== Exercise aim ==
Taking the line with "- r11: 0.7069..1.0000" as the first and the line with "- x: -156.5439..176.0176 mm" as the last, set down exactly every line in that range from the entries below, and no more.

Saved entries
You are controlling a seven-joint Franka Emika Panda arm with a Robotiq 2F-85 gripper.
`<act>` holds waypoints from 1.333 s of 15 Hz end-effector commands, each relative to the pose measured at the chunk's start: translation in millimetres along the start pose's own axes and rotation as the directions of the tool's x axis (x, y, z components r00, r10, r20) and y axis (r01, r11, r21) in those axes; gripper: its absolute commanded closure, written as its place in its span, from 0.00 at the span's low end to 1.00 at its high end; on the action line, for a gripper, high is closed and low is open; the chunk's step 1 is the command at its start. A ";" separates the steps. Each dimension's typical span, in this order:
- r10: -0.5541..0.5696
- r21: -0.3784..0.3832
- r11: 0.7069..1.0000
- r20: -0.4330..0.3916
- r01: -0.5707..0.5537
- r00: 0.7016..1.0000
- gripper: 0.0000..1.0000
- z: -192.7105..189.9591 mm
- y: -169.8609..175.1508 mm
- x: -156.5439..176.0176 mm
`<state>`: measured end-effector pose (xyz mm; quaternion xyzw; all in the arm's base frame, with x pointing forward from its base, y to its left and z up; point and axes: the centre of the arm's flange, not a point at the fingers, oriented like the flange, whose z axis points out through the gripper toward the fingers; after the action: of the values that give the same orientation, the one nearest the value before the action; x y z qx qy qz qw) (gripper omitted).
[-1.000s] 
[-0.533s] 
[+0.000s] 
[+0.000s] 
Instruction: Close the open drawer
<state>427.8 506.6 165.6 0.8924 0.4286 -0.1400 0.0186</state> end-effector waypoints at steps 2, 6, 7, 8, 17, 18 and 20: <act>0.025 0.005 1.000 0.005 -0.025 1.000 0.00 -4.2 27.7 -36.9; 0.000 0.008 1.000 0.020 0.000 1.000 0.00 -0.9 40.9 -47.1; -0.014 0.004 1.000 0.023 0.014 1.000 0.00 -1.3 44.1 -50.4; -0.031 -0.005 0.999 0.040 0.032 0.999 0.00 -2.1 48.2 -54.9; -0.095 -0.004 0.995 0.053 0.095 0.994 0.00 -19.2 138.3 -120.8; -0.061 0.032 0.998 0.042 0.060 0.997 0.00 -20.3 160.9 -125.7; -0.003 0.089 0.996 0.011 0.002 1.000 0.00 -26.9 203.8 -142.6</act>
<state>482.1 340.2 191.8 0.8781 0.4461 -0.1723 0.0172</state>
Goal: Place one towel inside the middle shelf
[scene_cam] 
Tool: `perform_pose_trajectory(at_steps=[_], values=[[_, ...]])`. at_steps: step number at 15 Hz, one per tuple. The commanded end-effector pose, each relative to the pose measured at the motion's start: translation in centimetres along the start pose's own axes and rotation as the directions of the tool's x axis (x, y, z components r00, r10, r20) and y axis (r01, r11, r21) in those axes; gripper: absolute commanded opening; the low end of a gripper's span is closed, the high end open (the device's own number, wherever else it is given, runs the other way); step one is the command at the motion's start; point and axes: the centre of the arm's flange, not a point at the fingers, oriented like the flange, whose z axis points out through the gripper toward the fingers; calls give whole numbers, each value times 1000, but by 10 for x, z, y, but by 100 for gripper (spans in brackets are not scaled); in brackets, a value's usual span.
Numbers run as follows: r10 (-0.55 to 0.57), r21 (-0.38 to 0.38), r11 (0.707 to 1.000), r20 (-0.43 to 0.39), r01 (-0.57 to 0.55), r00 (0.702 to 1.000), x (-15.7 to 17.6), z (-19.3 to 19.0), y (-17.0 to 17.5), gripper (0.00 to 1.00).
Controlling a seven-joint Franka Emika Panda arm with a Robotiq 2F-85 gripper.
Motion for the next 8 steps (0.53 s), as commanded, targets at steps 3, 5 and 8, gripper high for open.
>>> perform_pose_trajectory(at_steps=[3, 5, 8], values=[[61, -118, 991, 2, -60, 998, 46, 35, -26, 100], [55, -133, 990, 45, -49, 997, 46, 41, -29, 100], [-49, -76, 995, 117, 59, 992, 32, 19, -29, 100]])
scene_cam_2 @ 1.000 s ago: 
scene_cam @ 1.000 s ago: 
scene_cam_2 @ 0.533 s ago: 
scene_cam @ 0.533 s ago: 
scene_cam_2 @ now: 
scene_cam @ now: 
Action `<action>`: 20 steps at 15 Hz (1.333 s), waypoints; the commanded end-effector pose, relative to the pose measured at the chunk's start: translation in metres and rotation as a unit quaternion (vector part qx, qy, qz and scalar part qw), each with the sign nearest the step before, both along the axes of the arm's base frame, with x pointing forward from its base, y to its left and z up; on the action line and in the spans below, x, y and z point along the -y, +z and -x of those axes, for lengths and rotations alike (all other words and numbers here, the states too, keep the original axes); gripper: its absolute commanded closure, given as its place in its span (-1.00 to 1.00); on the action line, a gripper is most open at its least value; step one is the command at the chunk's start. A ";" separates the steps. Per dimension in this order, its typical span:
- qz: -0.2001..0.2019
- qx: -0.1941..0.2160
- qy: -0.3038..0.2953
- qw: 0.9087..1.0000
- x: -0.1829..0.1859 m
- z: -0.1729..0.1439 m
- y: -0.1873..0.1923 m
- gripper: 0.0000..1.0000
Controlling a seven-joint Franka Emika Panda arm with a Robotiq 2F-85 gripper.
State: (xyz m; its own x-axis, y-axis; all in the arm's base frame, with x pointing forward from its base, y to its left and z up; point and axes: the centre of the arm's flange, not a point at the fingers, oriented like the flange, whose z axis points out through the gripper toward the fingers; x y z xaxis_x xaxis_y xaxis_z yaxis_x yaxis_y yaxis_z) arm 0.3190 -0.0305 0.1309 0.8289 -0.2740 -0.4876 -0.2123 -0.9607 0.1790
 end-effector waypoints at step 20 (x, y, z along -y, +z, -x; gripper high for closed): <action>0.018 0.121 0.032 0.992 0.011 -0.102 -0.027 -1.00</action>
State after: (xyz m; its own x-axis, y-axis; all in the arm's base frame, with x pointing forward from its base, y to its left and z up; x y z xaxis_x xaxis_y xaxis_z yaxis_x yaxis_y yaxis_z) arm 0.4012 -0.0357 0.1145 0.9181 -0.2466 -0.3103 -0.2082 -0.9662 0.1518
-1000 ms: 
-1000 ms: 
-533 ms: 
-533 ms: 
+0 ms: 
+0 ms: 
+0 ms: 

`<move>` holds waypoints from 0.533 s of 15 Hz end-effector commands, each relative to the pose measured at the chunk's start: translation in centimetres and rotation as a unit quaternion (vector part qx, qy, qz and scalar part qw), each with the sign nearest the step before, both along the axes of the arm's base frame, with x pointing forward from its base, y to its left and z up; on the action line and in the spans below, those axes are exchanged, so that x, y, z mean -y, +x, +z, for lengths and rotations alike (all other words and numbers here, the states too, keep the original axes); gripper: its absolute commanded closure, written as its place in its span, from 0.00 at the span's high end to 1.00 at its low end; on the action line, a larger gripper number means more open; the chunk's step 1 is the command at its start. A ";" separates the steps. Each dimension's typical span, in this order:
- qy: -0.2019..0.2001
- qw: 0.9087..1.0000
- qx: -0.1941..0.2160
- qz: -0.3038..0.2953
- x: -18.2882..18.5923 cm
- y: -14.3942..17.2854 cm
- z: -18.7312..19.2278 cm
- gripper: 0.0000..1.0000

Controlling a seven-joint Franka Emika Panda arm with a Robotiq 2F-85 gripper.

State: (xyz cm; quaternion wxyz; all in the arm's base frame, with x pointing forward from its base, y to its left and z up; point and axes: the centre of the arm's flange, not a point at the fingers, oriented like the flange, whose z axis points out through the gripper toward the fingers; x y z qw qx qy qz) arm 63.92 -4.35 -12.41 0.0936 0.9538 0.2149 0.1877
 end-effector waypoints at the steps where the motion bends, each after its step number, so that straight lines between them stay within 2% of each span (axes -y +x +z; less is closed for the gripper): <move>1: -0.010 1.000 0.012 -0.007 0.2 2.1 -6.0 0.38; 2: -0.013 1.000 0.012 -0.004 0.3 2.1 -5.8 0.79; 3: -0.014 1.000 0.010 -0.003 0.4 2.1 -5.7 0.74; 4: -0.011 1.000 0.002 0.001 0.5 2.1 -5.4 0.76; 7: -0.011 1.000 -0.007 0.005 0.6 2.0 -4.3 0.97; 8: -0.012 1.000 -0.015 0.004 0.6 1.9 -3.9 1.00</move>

== Exercise answer ==
- r11: 0.7069..1.0000
- r20: -0.4330..0.3916
- r01: -0.5707..0.5537
- r00: 0.7016..1.0000
- gripper: 0.0000..1.0000
- z: -192.7105..189.9591 mm
- y: -169.8609..175.1508 mm
- x: -156.5439..176.0176 mm

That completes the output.